#### Work item:
Scan the listing beneath this sentence. Report each line with the word "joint".

┌──

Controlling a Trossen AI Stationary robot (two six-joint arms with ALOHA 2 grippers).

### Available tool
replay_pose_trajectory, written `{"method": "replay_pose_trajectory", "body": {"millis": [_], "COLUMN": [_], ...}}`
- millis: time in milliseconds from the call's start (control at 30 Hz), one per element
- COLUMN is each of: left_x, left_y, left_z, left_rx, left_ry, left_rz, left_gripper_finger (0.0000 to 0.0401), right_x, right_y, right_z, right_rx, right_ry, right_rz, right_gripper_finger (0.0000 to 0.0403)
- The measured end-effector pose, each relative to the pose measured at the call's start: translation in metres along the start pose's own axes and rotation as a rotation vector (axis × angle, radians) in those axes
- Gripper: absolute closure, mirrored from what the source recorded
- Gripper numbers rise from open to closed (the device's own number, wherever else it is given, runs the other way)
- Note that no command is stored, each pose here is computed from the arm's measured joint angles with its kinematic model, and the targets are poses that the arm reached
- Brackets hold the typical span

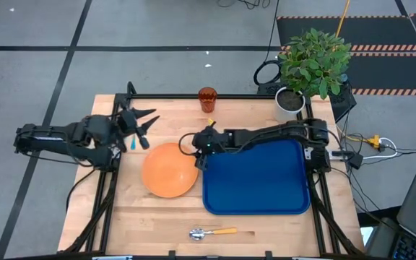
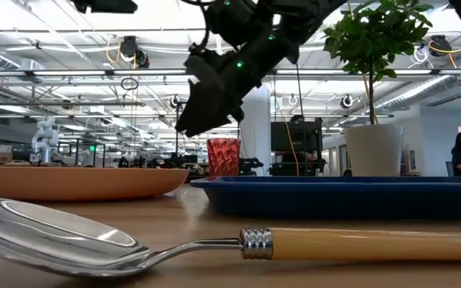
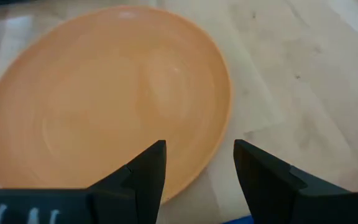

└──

#### Reply to the task:
Controlling a Trossen AI Stationary robot (two six-joint arms with ALOHA 2 grippers).
- Note that no command is stored, each pose here is computed from the arm's measured joint angles with its kinematic model, and the targets are poses that the arm reached

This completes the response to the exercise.